Because, I'll confess, I often do. I think by external measures, most people would classify me as very efficient, but . . . there are many, many days that I feel lazy & like I have not accomplished a single thing.
It's very hard to break that thinking, & sometimes I try to dig a little deeper. This morning, as I was thinking about my pedicure over the weekend, I asked myself why I really wanted one. The answer? I think it was less about the pedicure itself, & more about the "reward", the "treating myself" by going somewhere (ALONE) for an entire hour, dedicated to me. And, wet toenails meant I couldn't go on my run for the day. . . The more I think about it, the more I realize that some days - I'm just exhausted & need a break. It's so hard for me to take the time to relax without feeling guilty, like I really should be accomplishing something. But, taking time for myself is an accomplishment, after all.

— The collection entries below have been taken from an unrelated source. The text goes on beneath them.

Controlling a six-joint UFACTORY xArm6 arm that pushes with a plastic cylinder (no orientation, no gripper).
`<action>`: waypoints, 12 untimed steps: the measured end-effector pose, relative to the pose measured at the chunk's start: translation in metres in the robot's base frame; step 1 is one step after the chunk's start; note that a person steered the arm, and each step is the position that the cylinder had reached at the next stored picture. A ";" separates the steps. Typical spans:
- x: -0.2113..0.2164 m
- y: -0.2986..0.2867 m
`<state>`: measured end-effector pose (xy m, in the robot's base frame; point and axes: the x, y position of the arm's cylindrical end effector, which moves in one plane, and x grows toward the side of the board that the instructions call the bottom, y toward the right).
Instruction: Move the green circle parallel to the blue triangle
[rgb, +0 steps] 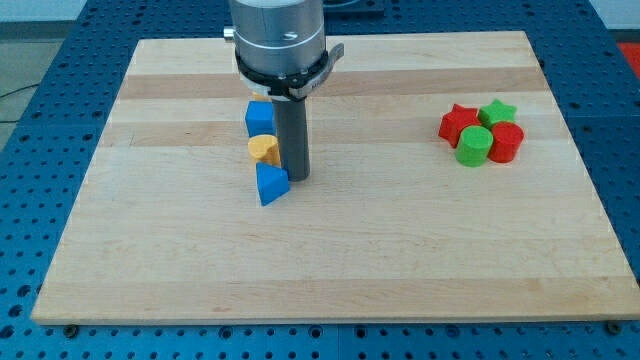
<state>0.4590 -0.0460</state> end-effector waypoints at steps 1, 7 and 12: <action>0.004 -0.008; -0.155 0.213; 0.003 0.233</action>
<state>0.4622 0.1871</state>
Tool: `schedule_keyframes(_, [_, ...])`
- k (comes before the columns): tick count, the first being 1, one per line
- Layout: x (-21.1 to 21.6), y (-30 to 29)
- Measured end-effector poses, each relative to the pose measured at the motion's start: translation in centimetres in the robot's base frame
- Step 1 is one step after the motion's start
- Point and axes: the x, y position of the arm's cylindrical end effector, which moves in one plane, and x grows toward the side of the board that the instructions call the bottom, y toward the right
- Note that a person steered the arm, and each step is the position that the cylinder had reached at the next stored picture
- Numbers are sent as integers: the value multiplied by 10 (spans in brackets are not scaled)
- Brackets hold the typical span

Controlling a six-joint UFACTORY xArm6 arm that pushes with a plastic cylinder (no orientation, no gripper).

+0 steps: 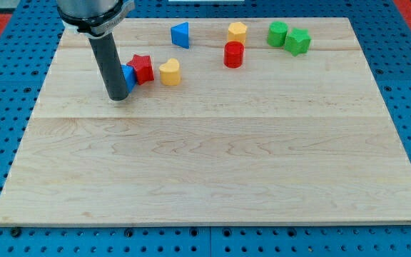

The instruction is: Push the red star left to the blue triangle

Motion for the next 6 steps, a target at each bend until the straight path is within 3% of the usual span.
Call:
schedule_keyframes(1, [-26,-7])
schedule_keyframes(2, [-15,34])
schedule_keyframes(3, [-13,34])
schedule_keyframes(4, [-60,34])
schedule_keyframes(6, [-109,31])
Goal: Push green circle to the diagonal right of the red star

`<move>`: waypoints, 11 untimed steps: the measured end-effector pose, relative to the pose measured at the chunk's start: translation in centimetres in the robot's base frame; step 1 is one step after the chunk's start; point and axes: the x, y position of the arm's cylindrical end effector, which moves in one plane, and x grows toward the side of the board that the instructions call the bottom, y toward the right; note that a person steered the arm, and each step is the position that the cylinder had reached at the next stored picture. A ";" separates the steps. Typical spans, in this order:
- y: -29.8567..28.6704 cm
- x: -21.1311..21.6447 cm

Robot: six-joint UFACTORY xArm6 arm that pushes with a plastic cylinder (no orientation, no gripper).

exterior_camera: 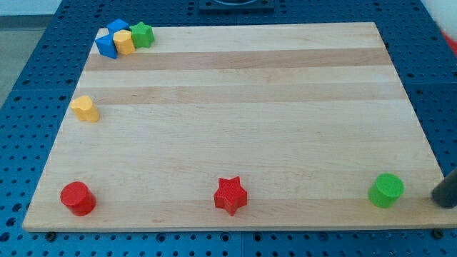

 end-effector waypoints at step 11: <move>-7.6 -4.1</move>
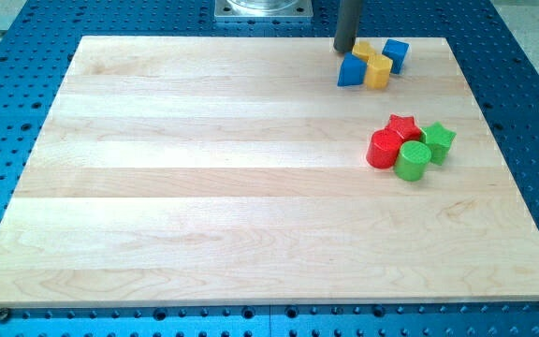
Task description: Slightly move the yellow blocks downwards
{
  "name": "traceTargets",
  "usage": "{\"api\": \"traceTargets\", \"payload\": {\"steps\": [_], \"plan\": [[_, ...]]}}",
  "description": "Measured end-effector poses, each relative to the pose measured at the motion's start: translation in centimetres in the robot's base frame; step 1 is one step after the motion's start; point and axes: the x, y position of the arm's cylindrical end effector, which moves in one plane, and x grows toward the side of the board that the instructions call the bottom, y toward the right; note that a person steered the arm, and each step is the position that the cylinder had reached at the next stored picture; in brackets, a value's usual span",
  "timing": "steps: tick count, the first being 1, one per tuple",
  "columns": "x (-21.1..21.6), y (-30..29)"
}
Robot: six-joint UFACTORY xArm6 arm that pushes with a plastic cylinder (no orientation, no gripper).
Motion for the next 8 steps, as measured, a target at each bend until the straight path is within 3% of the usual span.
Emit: {"api": "traceTargets", "payload": {"steps": [8], "plan": [[0.6, 1.6]]}}
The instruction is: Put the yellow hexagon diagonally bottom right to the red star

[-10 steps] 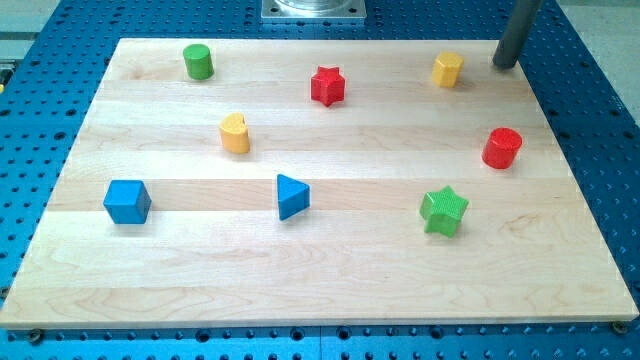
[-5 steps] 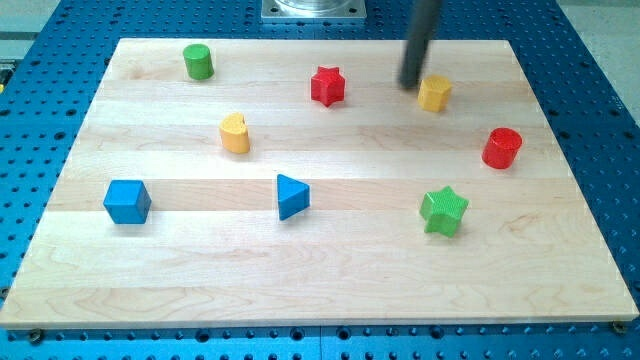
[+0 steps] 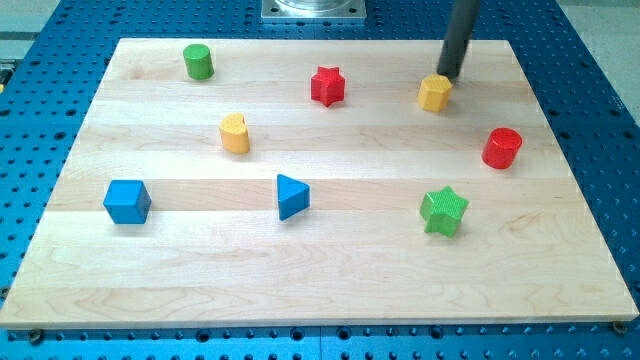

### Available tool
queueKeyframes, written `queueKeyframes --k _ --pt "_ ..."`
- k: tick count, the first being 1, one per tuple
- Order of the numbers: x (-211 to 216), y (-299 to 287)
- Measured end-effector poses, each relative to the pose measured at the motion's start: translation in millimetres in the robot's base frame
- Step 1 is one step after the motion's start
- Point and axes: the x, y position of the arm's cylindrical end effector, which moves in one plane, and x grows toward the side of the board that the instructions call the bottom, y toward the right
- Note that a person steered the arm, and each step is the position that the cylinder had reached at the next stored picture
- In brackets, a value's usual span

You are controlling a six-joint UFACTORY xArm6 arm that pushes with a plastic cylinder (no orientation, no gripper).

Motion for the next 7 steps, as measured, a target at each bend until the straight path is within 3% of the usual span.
queueKeyframes --k 2,5,7 --pt "52 -103" --pt "52 -106" --pt "92 -121"
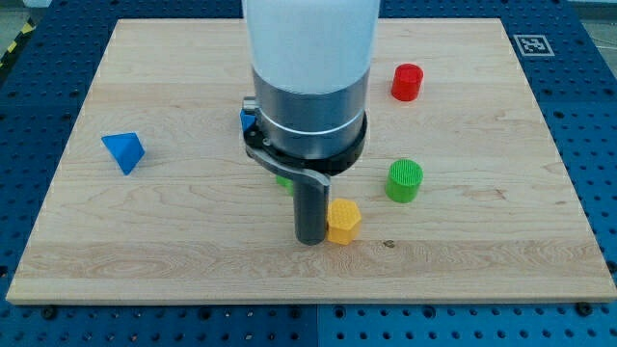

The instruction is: Move yellow hexagon left diagonally towards green circle

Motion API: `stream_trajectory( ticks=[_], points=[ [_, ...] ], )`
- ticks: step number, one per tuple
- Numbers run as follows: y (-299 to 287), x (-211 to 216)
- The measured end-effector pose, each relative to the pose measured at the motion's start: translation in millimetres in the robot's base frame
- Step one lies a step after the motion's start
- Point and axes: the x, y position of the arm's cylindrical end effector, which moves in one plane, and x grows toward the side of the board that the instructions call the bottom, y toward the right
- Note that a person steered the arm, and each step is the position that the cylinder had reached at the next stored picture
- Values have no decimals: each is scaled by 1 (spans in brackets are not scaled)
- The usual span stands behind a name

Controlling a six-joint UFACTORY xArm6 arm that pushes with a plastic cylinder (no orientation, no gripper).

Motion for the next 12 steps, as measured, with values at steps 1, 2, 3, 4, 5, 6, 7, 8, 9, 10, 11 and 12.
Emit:
stream_trajectory(
  ticks=[1,2,3,4,5,6,7,8,9,10,11,12],
  points=[
    [6,0],
    [6,0],
    [-4,0],
    [-22,-8],
    [-39,-16],
    [-40,-33],
    [-54,-49],
    [-86,-62],
    [-116,-72],
    [-121,-75],
    [-130,-80],
    [-129,-101]
  ],
)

I worked out four times last week, which is two workouts less than I prefer to get. I had a pathetic running week (clocking all of two miles), and it sort of haunted me that I was falling behind on my goals. Rather than asking myself why I didn't feel like running (the answer is - I was exhausted from skiing & my race on Saturday), I kind of beat myself up over it. Beating yourself up, for the record, is not a very motivating technique. :-)
I skied super hard on Sunday (my kids are getting good, & I can tell that I'm going to be putting in a ton of effort to keep up), but still managed a work out yesterday. . . because I wanted one, & it felt good. Not as though it was an obligation.
I'm trying to find the balance, because I have a new job that's very demanding, M is traveling a ton, & it can be overwhelming. I'd like to be super woman, but some days it's just not possible. So, I'll settle for myself, and giving myself a break when I start to reach that exhausted stage. Because, that's clearly my body & mind's way of telling me to put the brakes on for a few hours & relax.
Do you ever struggle with these feelings of "not enough"? That you're not quite capable of tackling everything on your plate, or that you're not being "efficient" enough? How do you handle it? Do you build in self rewards?
This is the least glamorous picture that exists of me, but reminder that hard work & motivation pays off. Completing a task way outside of what I thought was possible. On the flip side, lots of "rest" days went into making this day happen. Lots of regular, take a step forward, take care of myself days were needed before I was ready for the challenge. And, that's sort of the rub, I guess. If you're not regularly taking breaks & taking care of yourself, you're never know what you're capable of.